Buried within the walls of the Kremlin, amidst the political and military heroes are some of the bravest explorers of our time. These supremely talented cosmonauts helped usher in the era of human spaceflight. They willingly went into the dangerous, unknown of space in newly fabricated hunks of metal, perched atop converted missiles, all in the name of nation and exploration. This is the story of perhaps the bravest of them all, Soviet cosmonaut Vladimir Komarov.
Behind the Iron Curtain
During the space race and even for a long time after, the USSR was very much less forthcoming than its American counterpart on the details of space activities and personnel. Within the Soviet Union, production and dissemination of news was strictly controlled by state-run machinery. For the West, it was difficult to delineate fact from propaganda. This encouraged and sometimes even gave credence to what were essentially rumors and speculations.
Many well-known anecdotes and facts of space history, even quoted in books, have later proved to be false. Even today, decades after the end of the Cold war, there are inconsistencies and controversies in the story of the early Soviet space program.
This article will try to reconstruct a veritable account of the Soyuz 1 accident.
Soyuz-1 Launch and Orbit
On April 23th, 1967, the USSR was on the verge of upstaging the Americans as it launched its new Soyuz spacecraft, designed to eventually ferry cosmonauts to the moon. The US space program had just suffered its most serious setback in the form of the Apollo-1 fire and the Russians seemed to be well ahead in the race.
Cosmonaut Vladimir Komarov had been selected to fly the first Soyuz-1 mission, an honor that every cosmonaut would have wished for. But everyone involved in the project knew that the Soyuz was an immature spacecraft, with more than 200 engineering issues to be solved, and this fact put Komarov in an unenviable position.
The mission began with much drama. On April 23, 1967, a few hours before the launch of Vladimir Komarov on Soyuz-1, Soviet journalist Yaroslav Golovanov reportedly saw Yuri Gagarin, first man in space and backup pilot for this mission, exhibit a “sudden caprice”. Apparently, Gagarin had demanded to be put into a spacesuit even though Komarov was fit to fly. This was highly irregular for any space mission, let alone one as significant as Soyuz-1. Some historians have interpreted Gagarin’s antics as an effort to save Komarov while others, such as Asif Siddiqi, counteract this fact and believe journalist Golovanov never wrote this. Clearly something had happened to ignite such a rumor. Even by the standards of early flights, this was not a nominal pre-launch.

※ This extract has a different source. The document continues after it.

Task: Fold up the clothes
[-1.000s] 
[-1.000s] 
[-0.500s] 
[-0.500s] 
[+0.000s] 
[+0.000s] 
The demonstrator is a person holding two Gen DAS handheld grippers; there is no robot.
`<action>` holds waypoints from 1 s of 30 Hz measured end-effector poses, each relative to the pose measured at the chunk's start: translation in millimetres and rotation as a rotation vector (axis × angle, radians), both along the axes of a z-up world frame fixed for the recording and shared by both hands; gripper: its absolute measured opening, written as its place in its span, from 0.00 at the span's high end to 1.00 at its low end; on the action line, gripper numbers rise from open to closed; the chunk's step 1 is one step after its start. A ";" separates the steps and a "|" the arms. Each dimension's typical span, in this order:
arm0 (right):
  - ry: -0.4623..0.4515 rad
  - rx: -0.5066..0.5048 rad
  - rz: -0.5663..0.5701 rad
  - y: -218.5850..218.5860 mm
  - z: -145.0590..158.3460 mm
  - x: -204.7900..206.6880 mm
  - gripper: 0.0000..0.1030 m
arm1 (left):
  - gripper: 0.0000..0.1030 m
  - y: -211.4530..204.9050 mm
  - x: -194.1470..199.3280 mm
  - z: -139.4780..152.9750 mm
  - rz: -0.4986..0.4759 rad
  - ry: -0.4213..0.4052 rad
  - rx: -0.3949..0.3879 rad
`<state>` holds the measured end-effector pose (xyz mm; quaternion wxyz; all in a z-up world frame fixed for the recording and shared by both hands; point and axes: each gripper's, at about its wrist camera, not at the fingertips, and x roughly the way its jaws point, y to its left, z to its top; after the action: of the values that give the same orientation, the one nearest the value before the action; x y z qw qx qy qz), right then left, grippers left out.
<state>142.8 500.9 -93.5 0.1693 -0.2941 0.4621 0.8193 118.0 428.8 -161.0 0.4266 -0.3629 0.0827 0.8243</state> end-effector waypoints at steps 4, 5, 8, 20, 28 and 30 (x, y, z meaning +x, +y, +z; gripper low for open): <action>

The spacecraft was launched successfully at 03:35am Moscow time and attained its destined orbit. The problems, however, began immediately. When Soyuz-1 was out of communication range with ground controllers, telemetry indicated that the left solar panel did not deploy, thereby cutting power supply in half. Worse, the undeployed panel was obstructing the Sun, interfering with star sensors required for attitude control. Attitude control is absolutely essential to stabilize the craft as well as to fire the engines in an accurate manner. In addition, the one-panel configuration itself was causing attitude control problems with its asymmetry.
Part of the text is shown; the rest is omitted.